▸ **ABOUT THIS EXERCISE**: Copy the data below. Keep every line exactly as it is.

=== DATA ===

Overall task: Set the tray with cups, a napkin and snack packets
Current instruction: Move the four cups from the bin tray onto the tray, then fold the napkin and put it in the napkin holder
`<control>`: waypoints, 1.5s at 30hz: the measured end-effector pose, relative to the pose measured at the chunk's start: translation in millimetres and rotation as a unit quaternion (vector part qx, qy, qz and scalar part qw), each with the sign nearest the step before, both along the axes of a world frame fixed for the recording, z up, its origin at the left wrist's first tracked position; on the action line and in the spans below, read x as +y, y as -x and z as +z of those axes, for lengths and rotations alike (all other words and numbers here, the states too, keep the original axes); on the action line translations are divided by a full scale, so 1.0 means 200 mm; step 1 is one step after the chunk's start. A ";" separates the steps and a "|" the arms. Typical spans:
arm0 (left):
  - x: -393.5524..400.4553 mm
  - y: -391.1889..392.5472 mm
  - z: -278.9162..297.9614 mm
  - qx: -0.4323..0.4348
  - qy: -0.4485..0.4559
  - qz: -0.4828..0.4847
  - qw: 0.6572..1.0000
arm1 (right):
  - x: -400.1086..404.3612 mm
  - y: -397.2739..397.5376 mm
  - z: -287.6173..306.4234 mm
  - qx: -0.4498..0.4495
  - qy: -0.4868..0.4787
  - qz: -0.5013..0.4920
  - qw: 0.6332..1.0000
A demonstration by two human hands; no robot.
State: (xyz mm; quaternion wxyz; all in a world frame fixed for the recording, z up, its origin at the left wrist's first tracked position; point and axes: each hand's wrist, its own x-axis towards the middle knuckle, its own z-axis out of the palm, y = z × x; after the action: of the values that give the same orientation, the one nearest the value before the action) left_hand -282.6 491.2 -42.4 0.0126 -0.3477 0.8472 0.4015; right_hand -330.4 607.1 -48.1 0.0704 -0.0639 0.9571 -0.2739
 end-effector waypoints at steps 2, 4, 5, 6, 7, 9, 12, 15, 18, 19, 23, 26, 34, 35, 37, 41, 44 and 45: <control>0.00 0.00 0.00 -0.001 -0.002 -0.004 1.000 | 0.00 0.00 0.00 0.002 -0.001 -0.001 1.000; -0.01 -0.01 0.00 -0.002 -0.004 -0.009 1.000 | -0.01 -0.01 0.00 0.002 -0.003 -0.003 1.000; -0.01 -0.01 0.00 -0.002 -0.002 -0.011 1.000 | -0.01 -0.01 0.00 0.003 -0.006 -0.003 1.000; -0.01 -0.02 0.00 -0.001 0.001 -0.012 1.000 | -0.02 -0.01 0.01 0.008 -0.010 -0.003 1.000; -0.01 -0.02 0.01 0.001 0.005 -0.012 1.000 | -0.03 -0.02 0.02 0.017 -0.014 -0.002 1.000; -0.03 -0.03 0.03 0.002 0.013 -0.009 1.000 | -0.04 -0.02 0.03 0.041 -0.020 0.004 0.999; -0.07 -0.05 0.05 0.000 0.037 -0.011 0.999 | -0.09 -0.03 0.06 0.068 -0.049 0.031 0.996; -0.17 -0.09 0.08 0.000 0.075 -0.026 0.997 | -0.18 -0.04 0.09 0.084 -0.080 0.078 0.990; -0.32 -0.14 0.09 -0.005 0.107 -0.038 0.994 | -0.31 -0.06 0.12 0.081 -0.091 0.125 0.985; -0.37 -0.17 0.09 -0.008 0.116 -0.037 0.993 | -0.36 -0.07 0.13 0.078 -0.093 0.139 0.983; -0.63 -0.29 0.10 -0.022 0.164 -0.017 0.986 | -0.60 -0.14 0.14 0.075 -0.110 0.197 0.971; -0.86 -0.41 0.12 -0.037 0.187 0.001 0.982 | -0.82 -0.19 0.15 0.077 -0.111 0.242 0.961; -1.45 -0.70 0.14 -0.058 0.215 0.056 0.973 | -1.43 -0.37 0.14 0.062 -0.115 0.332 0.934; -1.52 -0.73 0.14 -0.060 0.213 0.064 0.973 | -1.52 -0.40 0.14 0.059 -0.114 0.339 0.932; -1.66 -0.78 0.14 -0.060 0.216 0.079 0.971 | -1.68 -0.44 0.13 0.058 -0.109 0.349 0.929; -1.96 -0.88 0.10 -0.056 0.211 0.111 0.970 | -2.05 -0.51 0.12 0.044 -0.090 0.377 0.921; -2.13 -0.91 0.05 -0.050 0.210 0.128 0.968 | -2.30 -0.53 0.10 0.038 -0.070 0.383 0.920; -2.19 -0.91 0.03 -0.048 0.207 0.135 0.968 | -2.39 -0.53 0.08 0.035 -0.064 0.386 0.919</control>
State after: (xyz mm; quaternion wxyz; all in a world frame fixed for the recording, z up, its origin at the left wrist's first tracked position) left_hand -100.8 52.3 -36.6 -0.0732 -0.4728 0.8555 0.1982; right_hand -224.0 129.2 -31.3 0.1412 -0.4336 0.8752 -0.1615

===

▸ **OUTPUT OF THE TASK**:
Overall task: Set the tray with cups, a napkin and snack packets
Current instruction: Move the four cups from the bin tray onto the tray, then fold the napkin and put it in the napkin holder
`<control>`: waypoints, 1.5s at 30hz: the measured end-effector pose, relative to the pose measured at the chunk's start: translation in millimetres and rotation as a unit quaternion (vector part qx, qy, qz and scalar part qw), each with the sign nearest the step before, both along the axes of a world frame fixed for the recording, z up, its origin at the left wrist's first tracked position; on the action line and in the spans below, read x as +y, y as -x and z as +z of those axes, for lengths and rotations alike (all other words and numbers here, the states too, keep the original axes); on the action line translations are divided by a full scale, so 1.0 means 200 mm; step 1 is one step after the chunk's start. A ";" separates the steps and a "|" the arms. Typical spans:
arm0 (left):
  - x: -393.5524..400.4553 mm
  - y: -391.1889..392.5472 mm
  - z: -278.9162..297.9614 mm
  - qx: -0.4323..0.4348
  - qy: -0.4485..0.4559
  - qz: -0.4828..0.4847
  - qw: 0.6572..1.0000
arm1 (right):
  - x: -400.1086..404.3612 mm
  - y: -397.2739..397.5376 mm
  - z: -287.6173..306.4234 mm
  - qx: -0.4498..0.4495
  - qy: -0.4868..0.4787
  - qz: -0.5013..0.4920
  - qw: 0.6332..1.0000
A demonstration by two human hands; no robot.
State: (xyz mm; quaternion wxyz; all in a world frame fixed for the recording, z up, its origin at the left wrist's first tracked position; point and axes: each hand's wrist, its own x-axis towards the middle knuckle, its own z-axis out of the palm, y = z × x; after the action: of the values that give the same orientation, the one nearest the value before the action) left_hand -282.6 491.2 -42.4 0.0126 -0.3477 0.8472 0.4015; right_hand -330.4 607.1 -48.1 0.0704 -0.0639 0.9571 -0.2739
 end-effector waypoints at steps 2, 4, 5, 6, 7, 9, 12, 15, 18, 19, 23, 26, 34, 35, 37, 41, 44 and 45: <control>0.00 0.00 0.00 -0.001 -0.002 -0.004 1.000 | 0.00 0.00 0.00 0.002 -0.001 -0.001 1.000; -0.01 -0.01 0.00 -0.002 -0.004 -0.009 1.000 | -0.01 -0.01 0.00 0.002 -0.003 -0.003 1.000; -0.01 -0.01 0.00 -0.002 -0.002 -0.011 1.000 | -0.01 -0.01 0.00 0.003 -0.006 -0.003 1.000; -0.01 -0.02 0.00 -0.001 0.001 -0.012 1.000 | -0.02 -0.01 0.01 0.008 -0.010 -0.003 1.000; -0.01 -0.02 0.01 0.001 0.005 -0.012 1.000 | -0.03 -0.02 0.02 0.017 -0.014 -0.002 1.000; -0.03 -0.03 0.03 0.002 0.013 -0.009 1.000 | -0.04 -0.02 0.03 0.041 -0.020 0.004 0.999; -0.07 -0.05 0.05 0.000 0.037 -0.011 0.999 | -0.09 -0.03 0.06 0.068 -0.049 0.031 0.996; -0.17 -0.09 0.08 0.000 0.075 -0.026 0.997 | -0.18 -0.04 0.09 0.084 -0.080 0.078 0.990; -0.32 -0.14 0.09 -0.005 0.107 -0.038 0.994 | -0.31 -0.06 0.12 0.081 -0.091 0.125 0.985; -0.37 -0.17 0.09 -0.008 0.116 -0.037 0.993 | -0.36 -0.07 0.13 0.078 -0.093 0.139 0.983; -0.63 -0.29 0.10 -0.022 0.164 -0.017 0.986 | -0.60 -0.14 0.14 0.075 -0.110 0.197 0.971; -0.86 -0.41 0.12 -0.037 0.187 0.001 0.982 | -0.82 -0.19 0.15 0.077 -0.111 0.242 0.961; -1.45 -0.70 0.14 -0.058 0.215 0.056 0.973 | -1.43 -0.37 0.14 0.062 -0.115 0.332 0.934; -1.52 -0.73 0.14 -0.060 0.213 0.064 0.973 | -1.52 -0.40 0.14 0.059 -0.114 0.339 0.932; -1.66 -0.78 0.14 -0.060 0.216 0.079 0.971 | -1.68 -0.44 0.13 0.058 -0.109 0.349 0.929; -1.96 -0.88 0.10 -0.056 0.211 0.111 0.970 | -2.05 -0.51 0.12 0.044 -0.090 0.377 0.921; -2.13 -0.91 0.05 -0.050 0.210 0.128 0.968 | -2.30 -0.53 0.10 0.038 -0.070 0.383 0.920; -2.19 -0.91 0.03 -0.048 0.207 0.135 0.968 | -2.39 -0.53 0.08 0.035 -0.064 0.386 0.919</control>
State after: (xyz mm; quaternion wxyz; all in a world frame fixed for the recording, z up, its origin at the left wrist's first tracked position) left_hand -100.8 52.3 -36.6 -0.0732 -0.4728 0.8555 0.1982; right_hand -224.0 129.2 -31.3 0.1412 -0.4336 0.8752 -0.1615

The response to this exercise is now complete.